Ingredients- FOR MEAT LOAF:
- 1 small yellow onion, coarsely chopped
- 1 medium carrot, peeled and coarsely chopped
- 1 stalk of celery, coarsely chopped
- 2 chipotle peppers (canned in adobo sauce)
- 1 (20-ounce) package JENNIE-O TURKEY STORE® extra lean ground turkey breast
- 1/2 cup quick cooking oats
- 2 egg whites
- FOR TOPPING:
- 1/4 cup fat free and sugar free ketchup
- 1 tablespoon chipotle pepper adobo sauce (from canned peppers used in meatloaf)
- 1 tablespoon brown sugar substitute (such as Splenda® Brand)
Directions- From the Jennie-O Turkey Store kitchens
- Preheat oven to 350°F. In the work bowl of a food processor, combine onion, carrots and celery.

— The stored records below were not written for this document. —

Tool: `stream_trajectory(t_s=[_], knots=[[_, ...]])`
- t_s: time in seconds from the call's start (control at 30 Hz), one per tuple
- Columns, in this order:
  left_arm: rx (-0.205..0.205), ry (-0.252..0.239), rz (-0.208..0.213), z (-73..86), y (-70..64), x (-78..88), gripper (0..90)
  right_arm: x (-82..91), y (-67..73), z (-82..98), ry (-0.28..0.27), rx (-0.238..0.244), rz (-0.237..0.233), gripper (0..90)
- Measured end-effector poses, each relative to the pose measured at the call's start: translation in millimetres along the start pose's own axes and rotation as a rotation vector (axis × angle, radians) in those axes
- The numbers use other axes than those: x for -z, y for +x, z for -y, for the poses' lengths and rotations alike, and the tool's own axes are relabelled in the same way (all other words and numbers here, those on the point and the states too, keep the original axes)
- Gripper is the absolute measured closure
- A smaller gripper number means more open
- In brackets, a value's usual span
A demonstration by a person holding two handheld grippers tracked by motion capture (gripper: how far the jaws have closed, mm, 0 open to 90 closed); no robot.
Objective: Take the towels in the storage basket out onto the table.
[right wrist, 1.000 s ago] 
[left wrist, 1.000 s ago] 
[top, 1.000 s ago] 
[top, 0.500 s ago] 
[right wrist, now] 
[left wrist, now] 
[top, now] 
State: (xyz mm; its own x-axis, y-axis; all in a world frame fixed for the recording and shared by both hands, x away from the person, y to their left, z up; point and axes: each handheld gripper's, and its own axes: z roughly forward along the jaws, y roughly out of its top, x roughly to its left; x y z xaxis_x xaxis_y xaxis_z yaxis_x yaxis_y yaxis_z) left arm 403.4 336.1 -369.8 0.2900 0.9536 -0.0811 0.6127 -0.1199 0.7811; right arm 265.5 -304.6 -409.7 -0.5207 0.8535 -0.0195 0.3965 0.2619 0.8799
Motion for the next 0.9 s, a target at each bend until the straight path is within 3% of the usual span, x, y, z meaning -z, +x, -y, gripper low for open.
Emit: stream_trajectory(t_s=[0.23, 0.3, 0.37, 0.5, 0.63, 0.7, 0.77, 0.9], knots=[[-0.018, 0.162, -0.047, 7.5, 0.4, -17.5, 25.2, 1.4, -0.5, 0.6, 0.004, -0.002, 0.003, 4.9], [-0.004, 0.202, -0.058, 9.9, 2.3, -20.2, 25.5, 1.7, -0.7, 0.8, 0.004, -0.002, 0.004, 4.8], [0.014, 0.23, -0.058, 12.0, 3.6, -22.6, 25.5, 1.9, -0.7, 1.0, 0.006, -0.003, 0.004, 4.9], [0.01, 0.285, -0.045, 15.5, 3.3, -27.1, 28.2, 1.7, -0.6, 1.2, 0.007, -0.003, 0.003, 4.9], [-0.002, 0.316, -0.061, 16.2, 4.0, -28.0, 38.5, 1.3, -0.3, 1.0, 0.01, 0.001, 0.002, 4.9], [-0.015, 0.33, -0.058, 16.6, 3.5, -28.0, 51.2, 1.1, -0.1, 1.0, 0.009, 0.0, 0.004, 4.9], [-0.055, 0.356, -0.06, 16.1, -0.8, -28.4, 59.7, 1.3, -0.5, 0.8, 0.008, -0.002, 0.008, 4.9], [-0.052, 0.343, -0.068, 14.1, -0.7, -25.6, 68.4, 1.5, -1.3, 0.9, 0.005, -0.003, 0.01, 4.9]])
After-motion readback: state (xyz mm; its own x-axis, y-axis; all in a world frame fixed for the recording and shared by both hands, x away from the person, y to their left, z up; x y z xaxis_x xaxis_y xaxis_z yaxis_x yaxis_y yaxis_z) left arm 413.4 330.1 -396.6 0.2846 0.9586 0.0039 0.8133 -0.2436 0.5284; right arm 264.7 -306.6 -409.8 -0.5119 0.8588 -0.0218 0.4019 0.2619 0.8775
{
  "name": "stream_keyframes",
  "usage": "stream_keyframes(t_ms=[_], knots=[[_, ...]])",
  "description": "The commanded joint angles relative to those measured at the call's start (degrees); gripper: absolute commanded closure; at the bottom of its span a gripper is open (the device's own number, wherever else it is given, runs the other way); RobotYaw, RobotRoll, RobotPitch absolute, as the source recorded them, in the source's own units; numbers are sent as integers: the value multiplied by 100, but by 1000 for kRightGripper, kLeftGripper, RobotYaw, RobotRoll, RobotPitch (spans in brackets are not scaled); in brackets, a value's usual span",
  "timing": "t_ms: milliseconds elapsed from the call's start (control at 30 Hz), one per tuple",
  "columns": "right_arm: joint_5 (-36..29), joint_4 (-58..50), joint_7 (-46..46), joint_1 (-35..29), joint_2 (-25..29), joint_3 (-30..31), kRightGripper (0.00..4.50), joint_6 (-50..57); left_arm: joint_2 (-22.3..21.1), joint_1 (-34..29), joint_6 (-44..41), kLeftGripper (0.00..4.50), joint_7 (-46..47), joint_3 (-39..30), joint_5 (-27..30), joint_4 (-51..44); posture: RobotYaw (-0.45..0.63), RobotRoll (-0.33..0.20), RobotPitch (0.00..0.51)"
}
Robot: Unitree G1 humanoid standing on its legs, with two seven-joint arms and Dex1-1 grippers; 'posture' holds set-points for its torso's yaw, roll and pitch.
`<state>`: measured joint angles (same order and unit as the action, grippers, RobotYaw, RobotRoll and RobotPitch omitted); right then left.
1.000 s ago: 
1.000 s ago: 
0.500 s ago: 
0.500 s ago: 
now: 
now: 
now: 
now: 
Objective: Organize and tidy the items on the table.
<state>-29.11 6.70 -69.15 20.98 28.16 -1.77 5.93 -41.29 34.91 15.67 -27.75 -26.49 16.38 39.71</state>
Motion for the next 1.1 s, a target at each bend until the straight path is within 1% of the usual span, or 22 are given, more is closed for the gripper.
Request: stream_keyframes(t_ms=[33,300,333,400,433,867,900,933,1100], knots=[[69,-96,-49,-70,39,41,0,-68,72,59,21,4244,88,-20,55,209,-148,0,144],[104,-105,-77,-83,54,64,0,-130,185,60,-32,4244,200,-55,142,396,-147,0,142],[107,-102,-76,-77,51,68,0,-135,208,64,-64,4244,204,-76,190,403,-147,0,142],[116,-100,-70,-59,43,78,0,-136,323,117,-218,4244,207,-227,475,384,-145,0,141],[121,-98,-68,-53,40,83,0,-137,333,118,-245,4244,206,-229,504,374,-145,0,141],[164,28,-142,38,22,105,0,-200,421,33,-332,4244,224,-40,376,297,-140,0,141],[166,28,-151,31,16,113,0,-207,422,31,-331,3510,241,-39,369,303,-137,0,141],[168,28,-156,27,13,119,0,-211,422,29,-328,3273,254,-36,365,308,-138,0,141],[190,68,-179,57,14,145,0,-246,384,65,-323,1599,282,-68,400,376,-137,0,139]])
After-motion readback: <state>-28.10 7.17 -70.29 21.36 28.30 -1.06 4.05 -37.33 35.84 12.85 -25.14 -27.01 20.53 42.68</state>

Pulse until finely chopped. Add chipotle peppers and pulse until just combined. In a large bowl, combine the ground turkey with the pepper and vegetable mixture. Add egg whites and oats; gently mix until combined. Place about 1/3 cup of the prepared meat loaf mixture into 9 wells of a standard size muffin pan that has been lightly sprayed with nonstick cooking spray. Bake for 20 minutes.

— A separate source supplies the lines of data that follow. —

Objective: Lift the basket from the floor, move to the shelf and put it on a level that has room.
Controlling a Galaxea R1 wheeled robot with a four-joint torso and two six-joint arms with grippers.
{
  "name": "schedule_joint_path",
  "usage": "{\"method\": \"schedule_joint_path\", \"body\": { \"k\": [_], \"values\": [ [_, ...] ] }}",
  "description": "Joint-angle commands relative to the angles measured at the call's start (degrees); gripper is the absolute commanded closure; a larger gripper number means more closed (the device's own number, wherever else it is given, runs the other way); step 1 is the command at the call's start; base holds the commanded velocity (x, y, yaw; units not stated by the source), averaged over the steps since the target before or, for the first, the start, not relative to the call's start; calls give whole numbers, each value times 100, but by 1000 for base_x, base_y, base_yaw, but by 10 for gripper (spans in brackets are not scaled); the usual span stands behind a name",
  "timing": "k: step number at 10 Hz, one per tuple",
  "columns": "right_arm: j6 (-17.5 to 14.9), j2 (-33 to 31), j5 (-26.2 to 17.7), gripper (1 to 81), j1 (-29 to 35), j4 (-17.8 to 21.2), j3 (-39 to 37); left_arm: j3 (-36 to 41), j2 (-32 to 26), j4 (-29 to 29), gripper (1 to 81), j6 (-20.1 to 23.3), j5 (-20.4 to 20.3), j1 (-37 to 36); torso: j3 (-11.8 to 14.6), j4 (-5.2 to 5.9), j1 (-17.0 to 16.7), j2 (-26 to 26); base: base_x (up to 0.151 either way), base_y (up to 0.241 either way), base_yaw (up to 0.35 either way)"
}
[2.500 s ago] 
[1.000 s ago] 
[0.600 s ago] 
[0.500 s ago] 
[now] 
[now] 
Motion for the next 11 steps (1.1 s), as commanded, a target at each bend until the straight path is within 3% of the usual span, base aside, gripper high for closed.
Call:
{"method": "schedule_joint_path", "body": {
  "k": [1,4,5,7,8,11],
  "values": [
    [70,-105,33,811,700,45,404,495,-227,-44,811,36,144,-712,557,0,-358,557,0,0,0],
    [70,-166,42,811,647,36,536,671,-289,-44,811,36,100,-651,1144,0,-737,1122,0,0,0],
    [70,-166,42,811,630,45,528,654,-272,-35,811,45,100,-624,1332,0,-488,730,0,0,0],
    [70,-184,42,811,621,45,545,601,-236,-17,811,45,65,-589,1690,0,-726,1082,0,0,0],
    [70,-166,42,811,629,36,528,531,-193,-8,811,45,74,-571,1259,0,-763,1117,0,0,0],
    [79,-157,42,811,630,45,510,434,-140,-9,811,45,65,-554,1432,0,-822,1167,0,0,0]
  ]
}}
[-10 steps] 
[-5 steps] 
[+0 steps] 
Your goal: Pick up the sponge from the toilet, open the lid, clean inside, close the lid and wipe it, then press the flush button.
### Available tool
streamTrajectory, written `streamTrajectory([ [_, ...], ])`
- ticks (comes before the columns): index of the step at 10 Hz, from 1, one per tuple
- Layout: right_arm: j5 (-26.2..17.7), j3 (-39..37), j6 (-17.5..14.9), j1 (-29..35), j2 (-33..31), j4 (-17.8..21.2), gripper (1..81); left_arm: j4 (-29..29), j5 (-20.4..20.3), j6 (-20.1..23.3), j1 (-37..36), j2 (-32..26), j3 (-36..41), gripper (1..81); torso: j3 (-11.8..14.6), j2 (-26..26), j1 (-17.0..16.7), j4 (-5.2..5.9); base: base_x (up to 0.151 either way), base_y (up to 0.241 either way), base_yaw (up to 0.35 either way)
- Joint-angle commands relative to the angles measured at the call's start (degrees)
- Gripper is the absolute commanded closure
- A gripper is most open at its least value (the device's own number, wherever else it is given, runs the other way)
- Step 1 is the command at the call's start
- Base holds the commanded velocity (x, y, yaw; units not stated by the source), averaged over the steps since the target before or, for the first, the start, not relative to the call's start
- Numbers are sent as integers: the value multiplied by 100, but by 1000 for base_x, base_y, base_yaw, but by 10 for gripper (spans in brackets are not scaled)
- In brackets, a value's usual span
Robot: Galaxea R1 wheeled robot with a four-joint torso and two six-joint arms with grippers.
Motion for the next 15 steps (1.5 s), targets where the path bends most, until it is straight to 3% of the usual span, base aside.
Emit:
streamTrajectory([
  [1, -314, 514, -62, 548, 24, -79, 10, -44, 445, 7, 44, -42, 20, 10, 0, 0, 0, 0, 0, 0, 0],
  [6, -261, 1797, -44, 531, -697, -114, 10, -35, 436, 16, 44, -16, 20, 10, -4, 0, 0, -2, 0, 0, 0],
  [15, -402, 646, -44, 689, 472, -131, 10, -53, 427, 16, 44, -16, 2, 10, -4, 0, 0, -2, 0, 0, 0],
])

- Meanwhile, combine all of the topping ingredients in a small bowl; set aside. Remove meat loaves from oven and spoon the topping over each meat loaf. Return meat loaf to the oven and continue to bake for an additional 5-10 minutes or until meat loaf is firm and the internal temperature registers 170°F. Let meat loaf stand for 5 minutes before serving. Makes 9 mini loaves.